Verder ondersteunt de begeleider het gezin zowel op sociaal, organisatorisch als financieel vlak. De pleegzorgbegeleider volgt het ontwikkelingsverloop van het pleegkind nauwgezet op en maakt de pleegzorger wegwijs in het sociaal-emotionele ontwikkelingsverloop van het pleegkind. De begeleider helpt het gezin in de zoektocht naar gepaste diagnostiek, ondersteuning en onderwijs voor het pleegkind.

Daarnaast brengt hij hen ook op de hoogte over de financiële ondersteuningsmogelijkheden waar het gezin aanspraak op kan maken (Vanderfaeillie et al., 2012). Hiervoor kan de begeleider gebruik maken van de ‘Checklist voordelen VAPH’ (Pleegzorg Oost-Vlaanderen, 2018), eveneens ontwikkeld binnen Pleegzorg Oost-Vlaanderen.

Tevens kan de pleegzorgbegeleiding worden aangevuld met hulpverlening buiten pleegzorg. Op deze manier sluit de pleegzorgbegeleiding naadloos aan op het volwassenaanbod (Vanderfaeillie et al., 2012).

Het is belangrijk om te onthouden dat ook hier geldt dat de zorg voor een pleegkind altijd begint met ‘gewoon’

opvoeden. Pleegzorgers kunnen behoefte hebben aan begeleiding bij deze ‘gewone’ opvoeding.

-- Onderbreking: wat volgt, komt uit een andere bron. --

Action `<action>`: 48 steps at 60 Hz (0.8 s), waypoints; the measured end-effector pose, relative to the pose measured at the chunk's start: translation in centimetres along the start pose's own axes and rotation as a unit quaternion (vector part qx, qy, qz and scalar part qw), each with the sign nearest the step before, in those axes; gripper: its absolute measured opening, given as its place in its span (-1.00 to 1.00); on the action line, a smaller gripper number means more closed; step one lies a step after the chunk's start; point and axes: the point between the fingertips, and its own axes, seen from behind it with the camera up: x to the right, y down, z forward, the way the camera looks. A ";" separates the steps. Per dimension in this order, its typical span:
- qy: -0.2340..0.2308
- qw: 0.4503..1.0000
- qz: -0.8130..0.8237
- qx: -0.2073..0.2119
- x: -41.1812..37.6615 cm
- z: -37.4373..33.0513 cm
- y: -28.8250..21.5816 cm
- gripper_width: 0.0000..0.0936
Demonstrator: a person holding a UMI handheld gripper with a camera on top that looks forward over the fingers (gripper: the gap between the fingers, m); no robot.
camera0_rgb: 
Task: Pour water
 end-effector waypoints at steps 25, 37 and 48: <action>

Zo zijn thema’s als familiale context, loyaliteit en hechting inherent aan pleegzorg (Kestens, 2010, in Vanderfaeillie et al., 2012).

Wanneer een pleegkind een beperking heeft kunnen pleegzorgers daarnaast ook behoefte hebben aan ondersteuning bij de ‘specifieke’ opvoeding van dit pleegkind. Het is dan ook belangrijk om aandacht te schenken aan de wisselwerking tussen beperking en hechting binnen de begeleiding van dit gezin (Vanderfaeillie et al., 2012). Het is met andere woorden noodzakelijk om moeilijkheden binnen de opvoeding van pleegkinderen steeds in een ruimer geheel te kaderen (Maes & Swillen, 2010, in Vanderfaeillie et al., 2012, p. 176). De pleegzorgbegeleider biedt de pleegzorgers vervolgens opvoedingsondersteuning bij zowel de gewone als specifieke opvoeding van het pleegkind.